Ibn Warraq not only reveals the sloppiness and tendentiousness of much of Said’s research; he also demonstrates that Western study of Islam and Muslims has never been as uniform, imperialist, or supremacist as Said contended, delving deeply into the work of the classic Orientalists themselves – painters, sculptors, artists, and writers, much of whose work was once influential in numerous fields, but has of late been under a Saidist cloud. Defending the West shows these men to be, as Ibn Warraq describes them, “colorful and gifted individuals” who “had their own individual reasons for exploring artistically foreign climes, customs, people and costumes,” were not racist, and were not part of some rapacious imperialist project.

But in a certain sense, the subtitle of this book is unfortunate.
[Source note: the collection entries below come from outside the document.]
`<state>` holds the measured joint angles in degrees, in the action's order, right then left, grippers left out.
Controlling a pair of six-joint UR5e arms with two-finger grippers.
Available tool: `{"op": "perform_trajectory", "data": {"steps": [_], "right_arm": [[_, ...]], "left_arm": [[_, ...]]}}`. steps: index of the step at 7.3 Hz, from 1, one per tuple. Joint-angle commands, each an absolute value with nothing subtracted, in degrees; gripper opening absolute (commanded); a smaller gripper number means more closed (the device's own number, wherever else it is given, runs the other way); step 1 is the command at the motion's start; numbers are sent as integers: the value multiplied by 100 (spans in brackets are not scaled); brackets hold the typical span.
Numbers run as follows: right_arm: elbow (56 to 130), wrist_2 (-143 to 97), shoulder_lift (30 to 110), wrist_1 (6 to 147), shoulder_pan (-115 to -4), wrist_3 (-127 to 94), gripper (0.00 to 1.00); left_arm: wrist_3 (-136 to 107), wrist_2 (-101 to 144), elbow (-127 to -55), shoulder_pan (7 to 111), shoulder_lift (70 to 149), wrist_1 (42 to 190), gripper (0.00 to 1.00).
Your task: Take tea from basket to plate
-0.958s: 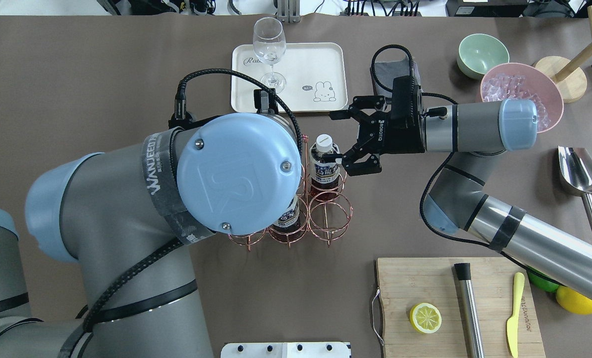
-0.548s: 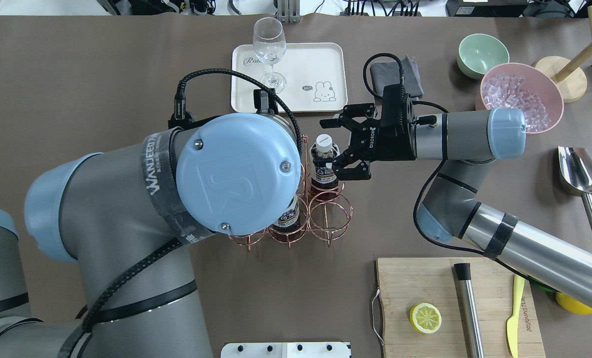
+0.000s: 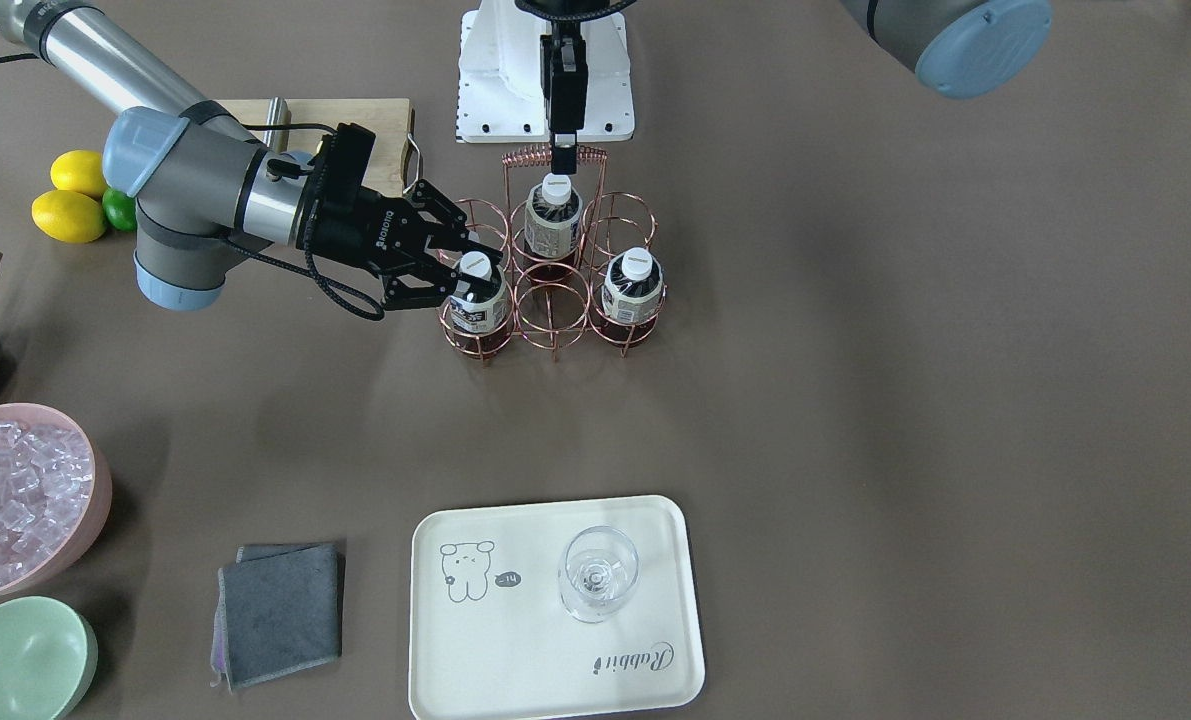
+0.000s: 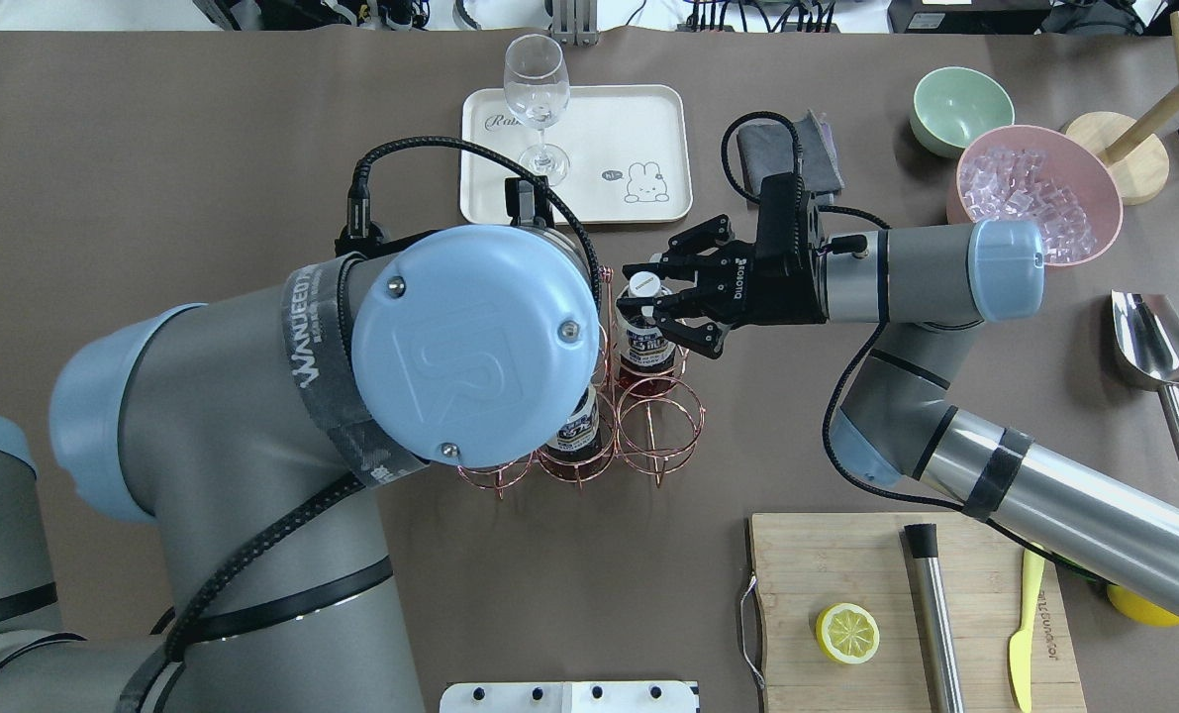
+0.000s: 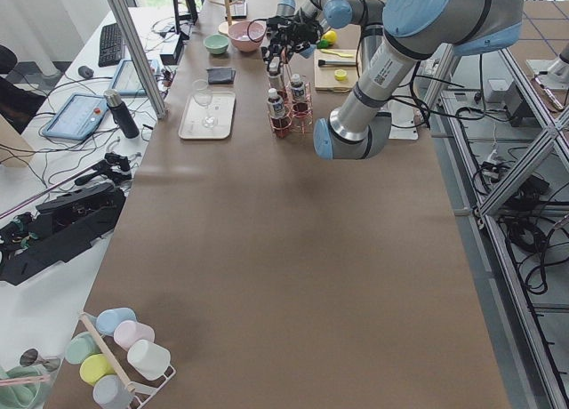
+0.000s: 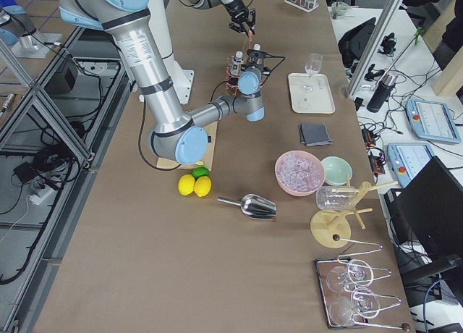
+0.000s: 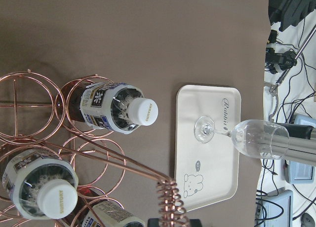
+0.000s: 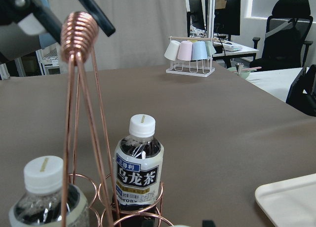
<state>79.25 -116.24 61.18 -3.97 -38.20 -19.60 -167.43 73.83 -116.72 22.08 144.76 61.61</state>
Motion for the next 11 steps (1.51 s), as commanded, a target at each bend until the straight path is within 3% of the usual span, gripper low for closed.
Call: {"op": "perform_trajectory", "data": {"steps": [1, 5, 7, 9, 11], "right_arm": [[8006, -11663, 6109, -404, -3858, -1977, 0], [9084, -11909, 6082, 550, -4445, -2599, 0], [9351, -12241, 5628, 1088, -5068, -3100, 0], [9125, -12226, 5301, 1457, -5605, -3094, 0], [8074, -11999, 4670, 1459, -6115, -3024, 0]], "left_arm": [[-16743, 7383, -11672, 2206, 14476, 6161, 0], [-16743, 7383, -11672, 2206, 14476, 6161, 0], [-16752, 7383, -11672, 2206, 14484, 6161, 0], [-16752, 7383, -11672, 2188, 14484, 6161, 0], [-16752, 7383, -11681, 2180, 14484, 6161, 0]]}}
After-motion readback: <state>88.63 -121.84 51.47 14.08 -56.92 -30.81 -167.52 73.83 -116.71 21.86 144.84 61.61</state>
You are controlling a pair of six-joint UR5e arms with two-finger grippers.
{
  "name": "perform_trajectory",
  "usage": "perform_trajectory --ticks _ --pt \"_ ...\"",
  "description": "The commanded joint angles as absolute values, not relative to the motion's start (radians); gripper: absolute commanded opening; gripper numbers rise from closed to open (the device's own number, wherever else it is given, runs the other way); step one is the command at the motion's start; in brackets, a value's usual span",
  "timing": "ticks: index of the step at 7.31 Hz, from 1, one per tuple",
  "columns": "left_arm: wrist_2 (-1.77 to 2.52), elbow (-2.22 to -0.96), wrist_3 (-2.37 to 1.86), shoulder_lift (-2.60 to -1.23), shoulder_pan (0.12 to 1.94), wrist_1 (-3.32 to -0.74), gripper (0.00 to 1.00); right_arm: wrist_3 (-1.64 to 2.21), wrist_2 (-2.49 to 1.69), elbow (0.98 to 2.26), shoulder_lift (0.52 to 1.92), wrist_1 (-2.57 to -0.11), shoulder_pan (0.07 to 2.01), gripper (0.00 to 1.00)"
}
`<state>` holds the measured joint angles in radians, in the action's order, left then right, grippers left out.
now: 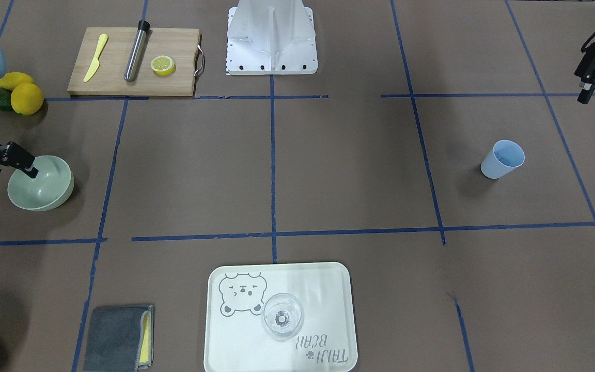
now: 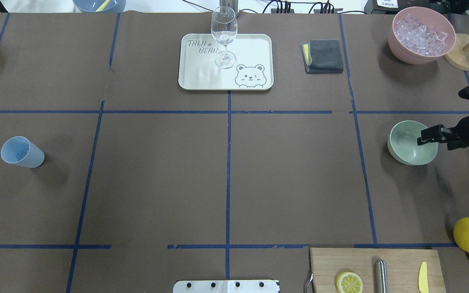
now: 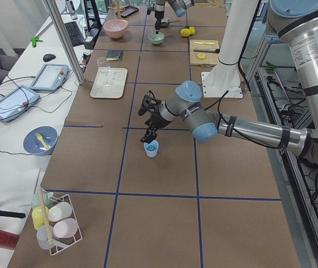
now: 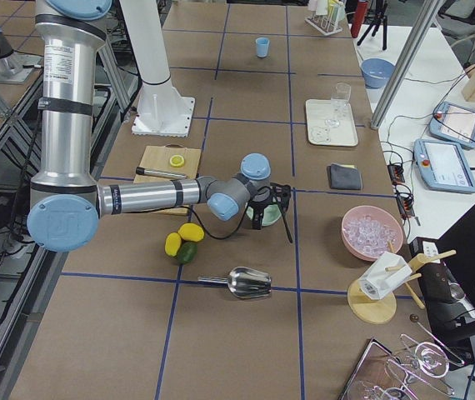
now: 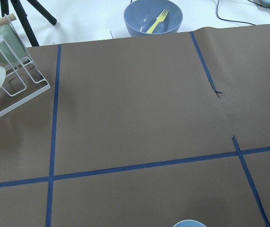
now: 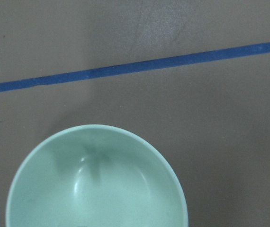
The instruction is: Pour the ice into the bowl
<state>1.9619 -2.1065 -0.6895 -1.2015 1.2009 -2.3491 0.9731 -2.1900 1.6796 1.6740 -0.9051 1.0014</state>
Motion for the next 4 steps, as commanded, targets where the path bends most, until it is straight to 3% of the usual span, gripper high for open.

For while Ibn Warraq elegantly and eruditely eviscerates Said’s thesis, the scope of this book is much wider. In an epigraph, he quotes Arthur Koestler, a man who knew a thing or two about the decline of civilizations: “The predicament of Western civilization is that it has ceased to be aware of the values which it is in peril of losing.” Ibn Warraq identifies three characteristics of Western intellectual inquiry – and of the work of the Orientalists whom Said disparages – that cannot be found consistently in non-Western (including Islamic) intellectual endeavors, and which are in danger of being lost today in the West, not least because of the ideological straitjacket that Said’s followers enforce in universities. The first of these is rationalism, and the prizing of knowledge for the sake of knowledge – Ibn Warraq observes that “under Islam, orthodoxy has always been suspicious of ‘knowledge for its own sake.’ Unfettered intellectual inquiry is deemed dangerous to the faith.” Then there is universalism, the idea of the essential unity of mankind that leads to a genuine openness to other peoples and cultures. While this has characterized the West since the Greeks, Ibn Warraq notes that, in a peculiar inversion of Said’s claim, the Islamic world has generally regarded non-Muslim cultures with contempt and lack of interest – even to the detriment of its own civilizational development. And finally, Ibn Warraq points out that the West has demonstrated from the beginning a capacity for self-reflection and self-criticism that has been almost wholly lacking in Islamic cultures. He explains that “the ability to turn a stream of fresh and free thought upon our stock notions and habits” has always been “the distinctive and redemptive grace of Western civilization.”

But today in our own colleges and universities the redemptive graces of Western civilization are ignored in favor of a Saidist litany of Western crimes and misdemeanors, sapping our strength for civilizational self-defense at the time we need it the most. Erudite, enlightening, entertaining, and magnificently broad in scope, Defending the West is the antidote.